"Oh maaf tidak usah, terima kasih banyak atas tawarannya. Sekarang kami akan pulang." Jawabku.
Aku merasakan gerakan tangan Rahmat. Ia sadarkan diri, terlihat raut mukanya terasa gelisah.
"Kak, Mamet lemas sekali" rintih Rahmat.
"Sabar ya, kita sekarang pulang." Sahutku lembut.

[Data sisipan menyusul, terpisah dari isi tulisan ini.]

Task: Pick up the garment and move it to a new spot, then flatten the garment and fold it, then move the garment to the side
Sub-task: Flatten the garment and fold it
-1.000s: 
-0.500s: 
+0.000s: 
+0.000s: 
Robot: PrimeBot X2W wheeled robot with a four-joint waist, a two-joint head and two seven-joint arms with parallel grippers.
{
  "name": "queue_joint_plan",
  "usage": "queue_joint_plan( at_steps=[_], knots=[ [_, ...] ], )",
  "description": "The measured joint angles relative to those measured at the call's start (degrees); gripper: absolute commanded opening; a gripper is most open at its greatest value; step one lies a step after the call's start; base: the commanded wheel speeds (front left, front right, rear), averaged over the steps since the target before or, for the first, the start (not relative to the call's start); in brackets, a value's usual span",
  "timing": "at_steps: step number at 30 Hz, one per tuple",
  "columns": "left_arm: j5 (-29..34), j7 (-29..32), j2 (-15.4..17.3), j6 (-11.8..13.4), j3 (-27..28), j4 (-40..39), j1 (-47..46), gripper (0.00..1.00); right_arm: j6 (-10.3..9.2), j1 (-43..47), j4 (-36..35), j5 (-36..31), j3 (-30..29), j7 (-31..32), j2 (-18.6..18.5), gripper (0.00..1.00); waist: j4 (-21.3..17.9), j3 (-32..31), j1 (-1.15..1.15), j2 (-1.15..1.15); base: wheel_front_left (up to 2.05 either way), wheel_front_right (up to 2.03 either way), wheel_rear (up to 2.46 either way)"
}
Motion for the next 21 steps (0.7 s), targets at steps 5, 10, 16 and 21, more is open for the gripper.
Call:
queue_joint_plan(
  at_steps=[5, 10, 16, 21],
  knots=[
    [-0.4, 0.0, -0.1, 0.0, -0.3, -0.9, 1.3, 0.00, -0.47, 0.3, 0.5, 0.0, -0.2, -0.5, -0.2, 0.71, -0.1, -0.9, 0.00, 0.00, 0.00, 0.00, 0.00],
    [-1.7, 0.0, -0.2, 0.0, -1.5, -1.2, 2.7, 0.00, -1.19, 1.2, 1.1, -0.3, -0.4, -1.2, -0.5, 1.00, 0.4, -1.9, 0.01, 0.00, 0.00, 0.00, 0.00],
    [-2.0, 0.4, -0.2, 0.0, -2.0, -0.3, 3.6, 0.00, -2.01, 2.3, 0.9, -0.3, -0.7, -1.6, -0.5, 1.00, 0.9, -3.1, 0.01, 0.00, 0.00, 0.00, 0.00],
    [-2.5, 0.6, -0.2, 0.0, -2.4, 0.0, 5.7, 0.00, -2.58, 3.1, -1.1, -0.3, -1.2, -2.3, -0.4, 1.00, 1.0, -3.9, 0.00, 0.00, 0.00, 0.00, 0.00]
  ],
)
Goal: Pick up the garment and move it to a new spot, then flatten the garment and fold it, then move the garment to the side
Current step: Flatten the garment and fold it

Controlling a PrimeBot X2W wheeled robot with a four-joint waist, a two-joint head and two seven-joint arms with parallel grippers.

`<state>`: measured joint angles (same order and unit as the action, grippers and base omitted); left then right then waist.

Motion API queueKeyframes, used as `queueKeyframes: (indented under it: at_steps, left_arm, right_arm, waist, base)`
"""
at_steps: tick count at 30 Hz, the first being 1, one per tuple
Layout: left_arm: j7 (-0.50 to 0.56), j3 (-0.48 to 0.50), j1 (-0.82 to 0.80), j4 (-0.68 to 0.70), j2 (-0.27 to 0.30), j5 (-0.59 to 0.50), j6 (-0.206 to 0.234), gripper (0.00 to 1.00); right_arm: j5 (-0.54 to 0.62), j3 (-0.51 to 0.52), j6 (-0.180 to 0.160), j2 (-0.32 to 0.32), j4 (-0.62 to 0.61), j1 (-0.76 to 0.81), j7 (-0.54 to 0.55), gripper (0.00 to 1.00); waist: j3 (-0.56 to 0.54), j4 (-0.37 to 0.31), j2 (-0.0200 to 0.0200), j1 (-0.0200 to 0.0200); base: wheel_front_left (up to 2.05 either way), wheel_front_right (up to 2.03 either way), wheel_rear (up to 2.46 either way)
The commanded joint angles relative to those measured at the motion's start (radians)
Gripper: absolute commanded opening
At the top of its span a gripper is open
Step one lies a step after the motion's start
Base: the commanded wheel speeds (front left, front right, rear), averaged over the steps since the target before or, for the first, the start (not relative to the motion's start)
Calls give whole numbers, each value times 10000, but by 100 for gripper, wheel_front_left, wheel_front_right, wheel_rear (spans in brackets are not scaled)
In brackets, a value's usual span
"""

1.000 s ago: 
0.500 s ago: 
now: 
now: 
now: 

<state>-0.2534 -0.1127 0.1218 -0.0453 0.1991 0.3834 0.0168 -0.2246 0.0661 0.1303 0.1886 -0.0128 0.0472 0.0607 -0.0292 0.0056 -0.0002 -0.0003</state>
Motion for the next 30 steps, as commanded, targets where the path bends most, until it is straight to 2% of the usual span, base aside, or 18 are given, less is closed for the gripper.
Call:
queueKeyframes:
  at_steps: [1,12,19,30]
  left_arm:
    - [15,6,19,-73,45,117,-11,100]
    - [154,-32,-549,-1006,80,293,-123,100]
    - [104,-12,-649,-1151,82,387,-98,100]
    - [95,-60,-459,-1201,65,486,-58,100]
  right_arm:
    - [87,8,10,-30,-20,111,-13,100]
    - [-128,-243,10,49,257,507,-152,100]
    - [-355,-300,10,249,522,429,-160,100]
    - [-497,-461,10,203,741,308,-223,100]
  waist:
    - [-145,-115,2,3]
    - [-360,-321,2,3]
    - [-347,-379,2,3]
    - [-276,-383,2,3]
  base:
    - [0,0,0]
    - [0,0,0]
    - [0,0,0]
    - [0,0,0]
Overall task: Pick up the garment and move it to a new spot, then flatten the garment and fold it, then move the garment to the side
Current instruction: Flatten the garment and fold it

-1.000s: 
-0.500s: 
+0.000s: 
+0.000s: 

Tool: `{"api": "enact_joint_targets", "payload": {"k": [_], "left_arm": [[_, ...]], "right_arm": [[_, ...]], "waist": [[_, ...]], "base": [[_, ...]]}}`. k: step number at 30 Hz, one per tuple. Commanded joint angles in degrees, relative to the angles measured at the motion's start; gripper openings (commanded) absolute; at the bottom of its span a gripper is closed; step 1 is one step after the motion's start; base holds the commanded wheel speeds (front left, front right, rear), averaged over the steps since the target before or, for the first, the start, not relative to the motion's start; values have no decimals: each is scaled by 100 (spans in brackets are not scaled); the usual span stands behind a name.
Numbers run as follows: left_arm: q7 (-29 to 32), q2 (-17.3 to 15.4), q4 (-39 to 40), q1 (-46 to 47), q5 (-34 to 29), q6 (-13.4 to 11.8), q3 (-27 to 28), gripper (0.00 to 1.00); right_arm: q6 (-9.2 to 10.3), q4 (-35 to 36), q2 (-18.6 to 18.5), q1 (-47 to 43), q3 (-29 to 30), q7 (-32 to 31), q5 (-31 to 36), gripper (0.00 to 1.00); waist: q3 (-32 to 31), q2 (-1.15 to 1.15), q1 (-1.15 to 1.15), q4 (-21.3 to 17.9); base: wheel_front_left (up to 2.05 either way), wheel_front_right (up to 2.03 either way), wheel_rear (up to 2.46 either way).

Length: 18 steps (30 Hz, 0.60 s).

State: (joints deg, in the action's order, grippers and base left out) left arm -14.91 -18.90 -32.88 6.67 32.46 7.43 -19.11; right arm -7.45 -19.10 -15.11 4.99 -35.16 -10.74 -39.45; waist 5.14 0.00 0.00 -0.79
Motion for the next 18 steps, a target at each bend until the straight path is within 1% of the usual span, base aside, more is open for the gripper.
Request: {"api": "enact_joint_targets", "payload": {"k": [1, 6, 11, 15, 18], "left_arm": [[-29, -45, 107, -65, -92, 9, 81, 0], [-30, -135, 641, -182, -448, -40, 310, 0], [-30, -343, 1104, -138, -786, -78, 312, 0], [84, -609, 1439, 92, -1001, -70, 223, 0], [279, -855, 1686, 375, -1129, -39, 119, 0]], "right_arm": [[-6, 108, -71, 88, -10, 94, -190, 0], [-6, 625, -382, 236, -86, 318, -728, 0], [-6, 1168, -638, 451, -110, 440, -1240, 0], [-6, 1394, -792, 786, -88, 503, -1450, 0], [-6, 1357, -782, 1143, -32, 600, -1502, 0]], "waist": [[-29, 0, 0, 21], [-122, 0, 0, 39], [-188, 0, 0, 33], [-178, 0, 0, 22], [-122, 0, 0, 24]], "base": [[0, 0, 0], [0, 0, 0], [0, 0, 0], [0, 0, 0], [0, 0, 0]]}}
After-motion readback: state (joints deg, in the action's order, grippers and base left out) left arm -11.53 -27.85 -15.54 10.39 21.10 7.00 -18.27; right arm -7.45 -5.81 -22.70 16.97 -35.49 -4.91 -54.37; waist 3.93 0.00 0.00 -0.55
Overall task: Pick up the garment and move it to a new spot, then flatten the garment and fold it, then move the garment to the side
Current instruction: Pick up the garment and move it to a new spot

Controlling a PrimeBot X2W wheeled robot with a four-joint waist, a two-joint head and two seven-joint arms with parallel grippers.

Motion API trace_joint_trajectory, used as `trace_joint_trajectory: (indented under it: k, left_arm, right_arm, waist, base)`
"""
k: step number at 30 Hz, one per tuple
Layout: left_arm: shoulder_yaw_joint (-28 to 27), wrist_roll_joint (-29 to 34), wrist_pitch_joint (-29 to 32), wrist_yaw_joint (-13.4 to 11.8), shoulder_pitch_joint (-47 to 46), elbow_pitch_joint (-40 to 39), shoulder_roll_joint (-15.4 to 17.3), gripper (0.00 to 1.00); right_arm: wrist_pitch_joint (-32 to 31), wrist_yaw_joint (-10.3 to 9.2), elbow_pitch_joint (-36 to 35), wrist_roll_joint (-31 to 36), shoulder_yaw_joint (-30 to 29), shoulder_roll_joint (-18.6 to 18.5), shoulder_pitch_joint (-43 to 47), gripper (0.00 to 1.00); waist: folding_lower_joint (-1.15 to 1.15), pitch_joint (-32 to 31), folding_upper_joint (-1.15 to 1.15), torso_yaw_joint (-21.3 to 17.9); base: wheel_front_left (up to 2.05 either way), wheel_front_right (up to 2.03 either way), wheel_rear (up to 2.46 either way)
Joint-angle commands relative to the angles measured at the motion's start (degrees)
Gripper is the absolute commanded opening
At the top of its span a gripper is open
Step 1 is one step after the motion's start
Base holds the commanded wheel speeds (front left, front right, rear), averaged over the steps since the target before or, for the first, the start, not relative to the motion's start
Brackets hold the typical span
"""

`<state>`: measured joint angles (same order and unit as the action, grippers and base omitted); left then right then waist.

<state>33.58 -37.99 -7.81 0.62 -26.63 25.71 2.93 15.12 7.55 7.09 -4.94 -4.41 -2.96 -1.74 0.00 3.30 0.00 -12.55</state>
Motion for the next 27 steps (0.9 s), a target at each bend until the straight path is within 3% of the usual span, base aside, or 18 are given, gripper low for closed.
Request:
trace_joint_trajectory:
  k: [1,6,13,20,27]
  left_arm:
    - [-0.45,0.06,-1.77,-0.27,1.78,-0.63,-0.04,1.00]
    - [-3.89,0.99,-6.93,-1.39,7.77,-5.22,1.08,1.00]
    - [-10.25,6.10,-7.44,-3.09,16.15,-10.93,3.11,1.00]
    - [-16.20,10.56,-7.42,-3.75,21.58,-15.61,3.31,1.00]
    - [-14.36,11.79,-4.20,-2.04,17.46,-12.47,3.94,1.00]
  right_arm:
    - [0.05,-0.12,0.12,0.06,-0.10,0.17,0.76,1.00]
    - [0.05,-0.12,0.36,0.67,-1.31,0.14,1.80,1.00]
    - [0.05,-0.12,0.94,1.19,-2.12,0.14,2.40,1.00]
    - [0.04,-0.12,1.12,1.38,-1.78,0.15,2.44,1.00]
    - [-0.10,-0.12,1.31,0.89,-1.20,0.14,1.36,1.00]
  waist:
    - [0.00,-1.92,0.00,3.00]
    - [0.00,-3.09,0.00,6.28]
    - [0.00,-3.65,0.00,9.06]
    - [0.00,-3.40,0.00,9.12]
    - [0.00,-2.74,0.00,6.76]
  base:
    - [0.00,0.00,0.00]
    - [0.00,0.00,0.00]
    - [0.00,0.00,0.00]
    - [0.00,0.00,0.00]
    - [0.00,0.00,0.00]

"Kak, haus." singkat kata Rahmat.
Wanita berjilbab itu mendekatiku sembari membuka botol air yang bersegel. Raut wajahnya datar dan selalu menunduk.
"Insya Allah, apabila ia minum ini anakmu akan baik-baik saja." Jawab wanita berjilbab.
Anak? Tampaknya wanita ini salah paham tentang hubunganku dengan Rahmat, tetapi biarlah tidak penting untuk dibicarakan. Dengan senyum aku menerima pemberian dari wanita yang mungkin umurnya sebaya denganku. Sebaiknya aku percaya dengan penampilannya yang terlihat ikhlas membantuku. Karena bila yang memberi botol air dengan penampilan yang tidak meyakinkan, aku tidak akan berani menerimanya.
Perlahan aku turunkan Rahmat dari gendonganku, dan menyandarkannya pada tanganku.
"Mamet, minum dulu ya." Sahutku mendekati botol pada mulut Rahmat.
Perlahan Rahmat meminum air, tampaknya ia sangat kehausan. Mukanya terlihat sangat pucat, dan keluar keringat dingin di sekitar lehernya.